The answer to the instance checking problem for \(\mathcal {O}\) and the fourth concept assertion \(\textsf {Parent}(\textsf {john})\) is yes since \(\mathcal {I}\models \textsf {Parent}(\textsf {john})\) for each \(\mathcal {I}\models \mathcal {O}\). Indeed, let \(x=\textsf {john}^\mathcal {I}\) and \(y=\textsf {mary}^\mathcal {I}\). Since \(\mathcal {I}\models \textsf {hasChild}(\textsf {john},\textsf {mary})\), we have \(\langle {x,y}\rangle \in \textsf {hasChild}^\mathcal {I}\). Trivially, \(y\in \varDelta ^\mathcal {I}=\top ^\mathcal {I}\). Hence \(x\in (\exists \textsf {hasChild}.\top )^\mathcal {I}\). Since \(\mathcal {I}\models \textsf {Parent}\equiv \exists \textsf {hasChild}.\top \), we have \(\textsf {Parent}^\mathcal {I}=(\exists \textsf {hasChild}.\top )^\mathcal {I}\). Therefore, \(x\in \textsf {Parent}^\mathcal {I}\). Since \(x=\textsf {john}^\mathcal {I}\), we proved that \(\mathcal {I}\models \textsf {Parent}(\textsf {john})\) and, since \(\mathcal {I}\) was an arbitrary model of \(\mathcal {O}\), we proved that \(\mathcal {O}\models \textsf {Parent}(\textsf {john})\).

Exercise 1

Determine which of the individuals \(\textsf {john}\) and \(\textsf {mary}\) are instances of the negated concepts \(\lnot \textsf {Parent}\) and \(\lnot \textsf {GrandParent}\) for the ontology \(\mathcal {O}\) in Example 9. Are there any surprises? Can you explain the unexpected answers you obtained?

In Example 9 we have solved all reasoning problems “by hand” by either providing counter-models for entailments or proving that entailments hold for all models. Of course, in practice, it is not expected that the ontology developers or anybody else is going to solve these tasks manually. It is expected that these tasks are solved by computers automatically and, preferably, quickly. The main focus of the research in DLs, therefore, was development and analysis of algorithms for solving reasoning problems.

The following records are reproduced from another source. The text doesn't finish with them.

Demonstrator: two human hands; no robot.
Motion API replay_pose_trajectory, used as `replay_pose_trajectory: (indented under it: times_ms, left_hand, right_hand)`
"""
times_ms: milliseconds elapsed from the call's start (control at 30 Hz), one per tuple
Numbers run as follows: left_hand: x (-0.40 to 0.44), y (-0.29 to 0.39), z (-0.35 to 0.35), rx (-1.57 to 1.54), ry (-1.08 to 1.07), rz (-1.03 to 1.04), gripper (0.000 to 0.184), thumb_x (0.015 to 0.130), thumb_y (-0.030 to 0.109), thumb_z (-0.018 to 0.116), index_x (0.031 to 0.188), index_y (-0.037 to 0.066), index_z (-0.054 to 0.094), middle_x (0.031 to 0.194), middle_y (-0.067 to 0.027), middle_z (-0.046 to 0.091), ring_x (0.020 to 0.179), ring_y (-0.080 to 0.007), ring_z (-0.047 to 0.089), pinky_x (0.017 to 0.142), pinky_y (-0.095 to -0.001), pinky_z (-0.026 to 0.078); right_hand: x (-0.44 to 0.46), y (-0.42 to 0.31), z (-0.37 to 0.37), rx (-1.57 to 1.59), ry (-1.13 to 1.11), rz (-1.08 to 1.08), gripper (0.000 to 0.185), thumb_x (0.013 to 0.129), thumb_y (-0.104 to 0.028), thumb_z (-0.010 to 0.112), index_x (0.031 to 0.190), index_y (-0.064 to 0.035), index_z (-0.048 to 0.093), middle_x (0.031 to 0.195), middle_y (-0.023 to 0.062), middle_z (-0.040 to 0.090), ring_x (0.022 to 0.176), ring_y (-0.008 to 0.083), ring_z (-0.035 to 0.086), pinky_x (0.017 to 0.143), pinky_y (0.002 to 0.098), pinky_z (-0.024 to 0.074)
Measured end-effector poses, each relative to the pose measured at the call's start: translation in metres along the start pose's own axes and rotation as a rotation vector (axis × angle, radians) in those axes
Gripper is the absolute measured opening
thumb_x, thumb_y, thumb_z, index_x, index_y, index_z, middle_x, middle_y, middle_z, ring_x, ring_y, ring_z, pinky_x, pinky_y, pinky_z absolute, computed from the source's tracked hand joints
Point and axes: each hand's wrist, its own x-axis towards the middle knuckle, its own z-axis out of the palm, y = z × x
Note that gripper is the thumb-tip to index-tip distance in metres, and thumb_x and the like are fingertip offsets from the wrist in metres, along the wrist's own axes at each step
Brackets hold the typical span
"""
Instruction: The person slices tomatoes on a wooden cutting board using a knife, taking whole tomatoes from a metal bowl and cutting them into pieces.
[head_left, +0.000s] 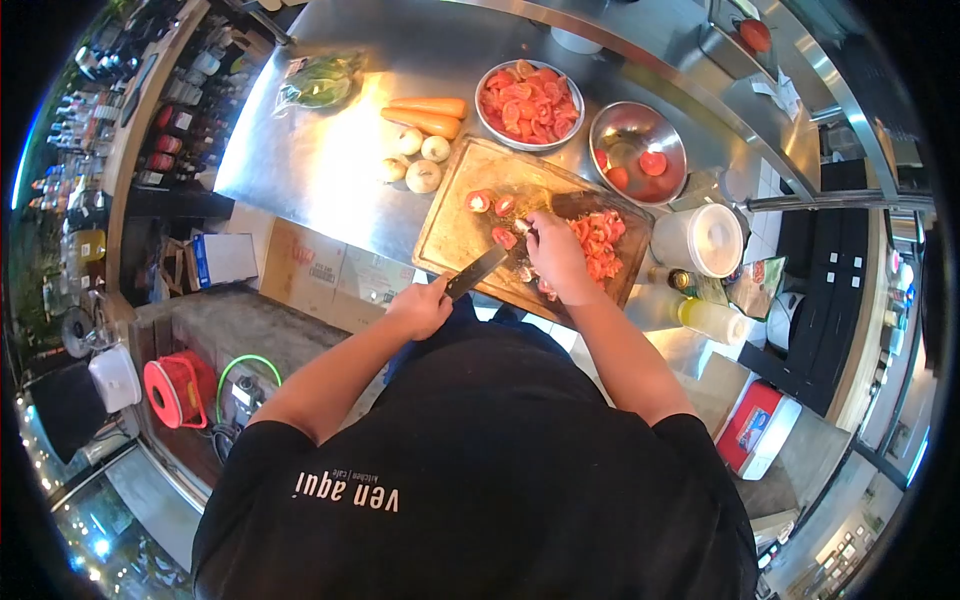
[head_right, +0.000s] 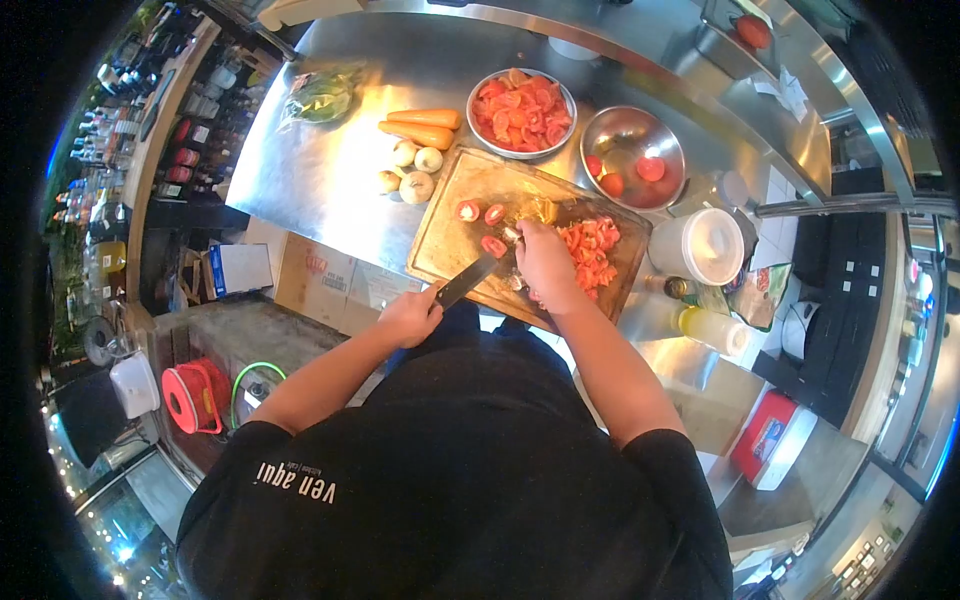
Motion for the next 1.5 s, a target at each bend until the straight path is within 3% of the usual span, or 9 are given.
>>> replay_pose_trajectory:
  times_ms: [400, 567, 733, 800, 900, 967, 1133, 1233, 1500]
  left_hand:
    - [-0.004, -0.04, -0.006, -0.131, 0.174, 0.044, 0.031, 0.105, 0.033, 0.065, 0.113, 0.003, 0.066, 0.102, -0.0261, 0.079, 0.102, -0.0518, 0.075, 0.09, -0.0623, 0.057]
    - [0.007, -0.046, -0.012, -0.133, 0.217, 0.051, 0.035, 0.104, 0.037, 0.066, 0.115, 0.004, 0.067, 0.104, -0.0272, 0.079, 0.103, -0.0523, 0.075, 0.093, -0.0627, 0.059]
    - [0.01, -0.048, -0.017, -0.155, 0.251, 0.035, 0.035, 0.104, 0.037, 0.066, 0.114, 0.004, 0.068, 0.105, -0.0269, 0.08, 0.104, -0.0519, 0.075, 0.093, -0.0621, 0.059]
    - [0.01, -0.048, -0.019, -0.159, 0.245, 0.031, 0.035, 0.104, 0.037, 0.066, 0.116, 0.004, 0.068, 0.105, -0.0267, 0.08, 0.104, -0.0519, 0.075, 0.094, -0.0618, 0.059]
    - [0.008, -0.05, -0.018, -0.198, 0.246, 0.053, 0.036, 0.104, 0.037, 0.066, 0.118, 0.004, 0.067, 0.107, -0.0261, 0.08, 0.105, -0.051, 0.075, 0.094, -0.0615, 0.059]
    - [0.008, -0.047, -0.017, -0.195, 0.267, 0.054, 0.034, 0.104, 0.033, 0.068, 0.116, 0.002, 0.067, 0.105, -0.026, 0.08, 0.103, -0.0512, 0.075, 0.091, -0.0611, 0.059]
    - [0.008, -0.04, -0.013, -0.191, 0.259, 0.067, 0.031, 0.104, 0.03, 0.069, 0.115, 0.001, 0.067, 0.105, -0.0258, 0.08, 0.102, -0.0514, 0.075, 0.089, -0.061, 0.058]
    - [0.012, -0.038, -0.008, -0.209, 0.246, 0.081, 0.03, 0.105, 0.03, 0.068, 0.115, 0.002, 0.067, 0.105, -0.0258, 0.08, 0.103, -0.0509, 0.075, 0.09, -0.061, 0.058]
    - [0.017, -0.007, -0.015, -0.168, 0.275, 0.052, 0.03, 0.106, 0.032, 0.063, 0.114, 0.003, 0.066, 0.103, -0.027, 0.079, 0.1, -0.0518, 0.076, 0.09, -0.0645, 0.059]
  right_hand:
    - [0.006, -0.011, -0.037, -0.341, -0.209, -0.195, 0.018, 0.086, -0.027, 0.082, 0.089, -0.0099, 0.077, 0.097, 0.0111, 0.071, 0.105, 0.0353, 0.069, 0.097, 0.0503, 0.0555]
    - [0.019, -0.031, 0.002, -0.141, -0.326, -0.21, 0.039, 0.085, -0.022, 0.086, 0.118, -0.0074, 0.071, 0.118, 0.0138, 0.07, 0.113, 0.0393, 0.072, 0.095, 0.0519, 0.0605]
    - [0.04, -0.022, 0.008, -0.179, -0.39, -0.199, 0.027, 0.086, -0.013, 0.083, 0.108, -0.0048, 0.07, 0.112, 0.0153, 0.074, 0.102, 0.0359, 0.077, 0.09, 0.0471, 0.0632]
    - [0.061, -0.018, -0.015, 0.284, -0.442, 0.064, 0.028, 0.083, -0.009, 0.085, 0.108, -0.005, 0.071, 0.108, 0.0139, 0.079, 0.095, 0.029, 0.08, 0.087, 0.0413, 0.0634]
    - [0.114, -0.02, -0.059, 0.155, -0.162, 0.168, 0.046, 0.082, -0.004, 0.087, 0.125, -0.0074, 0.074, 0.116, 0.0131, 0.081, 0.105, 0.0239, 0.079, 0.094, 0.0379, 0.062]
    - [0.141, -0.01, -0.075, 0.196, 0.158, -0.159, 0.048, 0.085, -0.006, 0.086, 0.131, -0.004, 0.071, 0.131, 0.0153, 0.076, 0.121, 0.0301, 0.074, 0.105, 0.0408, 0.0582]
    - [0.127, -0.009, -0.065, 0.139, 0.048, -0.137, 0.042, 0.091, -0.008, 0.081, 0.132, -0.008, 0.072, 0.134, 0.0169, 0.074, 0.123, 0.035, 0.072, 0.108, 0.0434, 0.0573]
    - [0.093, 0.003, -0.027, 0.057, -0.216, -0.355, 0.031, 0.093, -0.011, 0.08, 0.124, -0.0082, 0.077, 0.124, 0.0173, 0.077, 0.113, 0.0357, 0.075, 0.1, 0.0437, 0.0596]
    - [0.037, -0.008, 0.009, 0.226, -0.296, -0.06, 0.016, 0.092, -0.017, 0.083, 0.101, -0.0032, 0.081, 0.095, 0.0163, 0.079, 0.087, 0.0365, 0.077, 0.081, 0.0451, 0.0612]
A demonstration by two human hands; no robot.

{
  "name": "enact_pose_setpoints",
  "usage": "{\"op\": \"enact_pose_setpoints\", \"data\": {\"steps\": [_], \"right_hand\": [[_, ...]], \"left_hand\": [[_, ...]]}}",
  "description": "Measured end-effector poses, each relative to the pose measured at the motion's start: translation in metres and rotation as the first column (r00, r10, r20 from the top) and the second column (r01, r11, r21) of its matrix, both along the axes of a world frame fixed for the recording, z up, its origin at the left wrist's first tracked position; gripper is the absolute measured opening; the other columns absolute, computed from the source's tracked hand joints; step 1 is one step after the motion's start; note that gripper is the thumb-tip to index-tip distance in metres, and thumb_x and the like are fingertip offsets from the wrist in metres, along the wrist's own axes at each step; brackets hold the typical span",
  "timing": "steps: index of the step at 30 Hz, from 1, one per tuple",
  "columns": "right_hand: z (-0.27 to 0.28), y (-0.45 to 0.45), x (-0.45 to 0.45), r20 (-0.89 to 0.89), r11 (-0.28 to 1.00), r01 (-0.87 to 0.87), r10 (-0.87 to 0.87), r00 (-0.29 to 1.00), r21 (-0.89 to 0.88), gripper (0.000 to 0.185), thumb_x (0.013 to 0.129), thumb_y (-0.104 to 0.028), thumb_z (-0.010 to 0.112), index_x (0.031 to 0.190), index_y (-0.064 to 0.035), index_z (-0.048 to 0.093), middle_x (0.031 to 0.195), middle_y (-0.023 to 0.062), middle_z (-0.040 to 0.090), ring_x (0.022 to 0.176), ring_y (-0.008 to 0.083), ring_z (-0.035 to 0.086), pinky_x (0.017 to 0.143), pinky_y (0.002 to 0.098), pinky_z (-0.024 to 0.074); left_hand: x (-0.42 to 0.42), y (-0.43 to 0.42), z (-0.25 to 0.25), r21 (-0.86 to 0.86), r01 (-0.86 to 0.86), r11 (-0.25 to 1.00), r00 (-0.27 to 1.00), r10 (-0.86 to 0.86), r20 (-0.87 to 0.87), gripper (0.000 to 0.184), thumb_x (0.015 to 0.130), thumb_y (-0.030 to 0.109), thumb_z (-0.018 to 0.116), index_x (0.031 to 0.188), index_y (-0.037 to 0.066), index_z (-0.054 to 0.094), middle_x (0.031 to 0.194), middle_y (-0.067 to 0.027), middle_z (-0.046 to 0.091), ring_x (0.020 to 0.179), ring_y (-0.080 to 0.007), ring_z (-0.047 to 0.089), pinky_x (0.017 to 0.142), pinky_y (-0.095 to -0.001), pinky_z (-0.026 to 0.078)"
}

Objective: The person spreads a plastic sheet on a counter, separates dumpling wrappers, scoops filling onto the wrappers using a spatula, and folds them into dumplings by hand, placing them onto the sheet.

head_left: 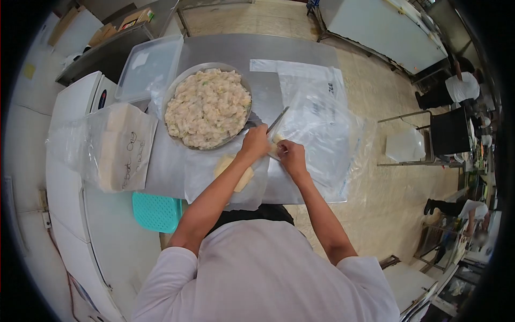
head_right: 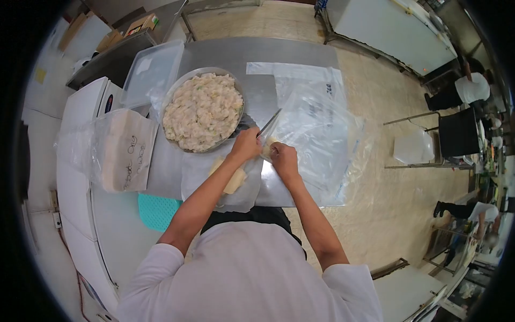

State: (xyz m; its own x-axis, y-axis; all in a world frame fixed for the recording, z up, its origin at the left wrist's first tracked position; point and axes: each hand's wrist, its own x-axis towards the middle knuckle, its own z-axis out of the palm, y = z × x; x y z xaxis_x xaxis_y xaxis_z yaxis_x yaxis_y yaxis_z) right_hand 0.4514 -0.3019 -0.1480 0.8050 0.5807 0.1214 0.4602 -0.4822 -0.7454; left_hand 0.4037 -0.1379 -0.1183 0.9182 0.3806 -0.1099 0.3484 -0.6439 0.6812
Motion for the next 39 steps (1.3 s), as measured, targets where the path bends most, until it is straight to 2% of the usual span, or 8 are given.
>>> {"op": "enact_pose_setpoints", "data": {"steps": [9, 11, 15, 17, 20, 25, 31, 39], "right_hand": [[0.005, -0.007, 0.003, -0.067, 0.996, 0.009, -0.004, 0.998, 0.085, 0.01, 0.073, 0.002, 0.072, 0.083, 0.0015, 0.072, 0.073, 0.0167, 0.07, 0.065, 0.0202, 0.07, 0.062, 0.0306, 0.053], [0.008, -0.008, 0.003, -0.191, 0.994, 0.027, -0.006, 0.982, 0.108, 0.013, 0.07, -0.001, 0.07, 0.084, -0.0006, 0.073, 0.076, 0.0182, 0.07, 0.068, 0.0294, 0.07, 0.065, 0.0353, 0.0541], [0.005, -0.004, 0.003, -0.192, 0.983, 0.028, 0.008, 0.981, 0.183, 0.015, 0.071, 0.002, 0.071, 0.085, 0.0011, 0.072, 0.075, 0.0183, 0.07, 0.067, 0.0301, 0.07, 0.066, 0.0354, 0.0547], [0.006, -0.009, 0.009, -0.083, 0.997, -0.056, 0.06, 0.995, 0.049, 0.022, 0.071, 0.007, 0.074, 0.092, 0.0016, 0.071, 0.081, 0.0159, 0.072, 0.071, 0.0242, 0.071, 0.067, 0.0318, 0.0547], [0.013, -0.01, 0.018, 0.061, 1.0, 0.002, -0.002, 0.998, -0.001, 0.03, 0.068, 0.007, 0.075, 0.098, 0.0009, 0.071, 0.089, 0.0158, 0.071, 0.074, 0.0282, 0.07, 0.068, 0.034, 0.0553], [0.001, 0.008, 0.029, 0.057, 0.998, -0.041, 0.039, 0.998, 0.043, 0.035, 0.067, 0.008, 0.074, 0.102, 0.0012, 0.07, 0.097, 0.0153, 0.07, 0.078, 0.0282, 0.069, 0.074, 0.0342, 0.0565], [0.004, 0.005, 0.028, -0.218, 0.993, -0.041, 0.064, 0.974, 0.107, 0.037, 0.064, 0.005, 0.075, 0.1, 0.0012, 0.07, 0.095, 0.0188, 0.071, 0.085, 0.0334, 0.069, 0.075, 0.0372, 0.0549], [0.027, -0.002, 0.02, 0.035, 0.997, -0.006, 0.003, 0.999, 0.083, 0.032, 0.072, 0.008, 0.071, 0.102, -0.0015, 0.071, 0.099, 0.0182, 0.07, 0.084, 0.0321, 0.07, 0.072, 0.0395, 0.0566]], "left_hand": [[0.003, 0.002, -0.004, -0.05, 0.015, 0.999, 0.999, -0.017, -0.03, 0.013, 0.079, 0.006, 0.061, 0.089, -0.002, 0.065, 0.077, -0.0244, 0.067, 0.076, -0.04, 0.069, 0.073, -0.0473, 0.053], [0.002, 0.001, -0.006, -0.034, 0.01, 0.999, 1.0, -0.009, 0.021, 0.011, 0.08, 0.005, 0.061, 0.088, -0.003, 0.065, 0.07, -0.023, 0.066, 0.069, -0.0372, 0.07, 0.07, -0.046, 0.054], [0.001, -0.001, -0.005, 0.014, 0.021, 1.0, 0.998, -0.022, 0.058, 0.011, 0.079, 0.005, 0.062, 0.086, -0.003, 0.064, 0.071, -0.0233, 0.067, 0.07, -0.0373, 0.07, 0.07, -0.046, 0.054], [0.001, 0.0, -0.008, -0.006, 0.002, 1.0, 0.999, -0.001, 0.04, 0.011, 0.078, 0.005, 0.062, 0.085, -0.003, 0.064, 0.072, -0.0236, 0.067, 0.071, -0.0377, 0.07, 0.07, -0.0462, 0.054], [0.0, 0.002, -0.008, -0.037, -0.001, 0.999, 1.0, 0.002, 0.011, 0.012, 0.077, 0.005, 0.063, 0.085, -0.003, 0.064, 0.073, -0.0236, 0.067, 0.073, -0.0377, 0.07, 0.071, -0.0461, 0.054], [0.001, 0.001, -0.014, 0.019, 0.011, 1.0, 0.997, -0.012, 0.072, 0.012, 0.075, 0.004, 0.063, 0.085, -0.003, 0.064, 0.069, -0.0228, 0.066, 0.071, -0.0371, 0.07, 0.069, -0.0457, 0.053], [-0.001, 0.002, -0.013, -0.014, -0.003, 1.0, 1.0, 0.003, 0.03, 0.012, 0.075, 0.004, 0.064, 0.085, -0.002, 0.064, 0.078, -0.0238, 0.067, 0.079, -0.0408, 0.068, 0.072, -0.0464, 0.053], [-0.028, 0.02, 0.038, -0.034, -0.061, 0.998, 0.996, 0.063, 0.058, 0.014, 0.077, 0.003, 0.066, 0.089, -0.001, 0.064, 0.087, -0.0228, 0.068, 0.086, -0.0424, 0.066, 0.076, -0.0492, 0.051]]}}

We have listed four standard reasoning tasks for ontologies: (1) ontology satisfiability checking, (2) concept satisfiability checking, (3) concept subsumption checking, and (4) instance checking. Developing separate algorithms for solving each of these problems would be too time consuming. Fortunately, it turns out, as soon as we find an algorithm for solving one of these problems, we can solve the remaining three too using simple modifications of this algorithm.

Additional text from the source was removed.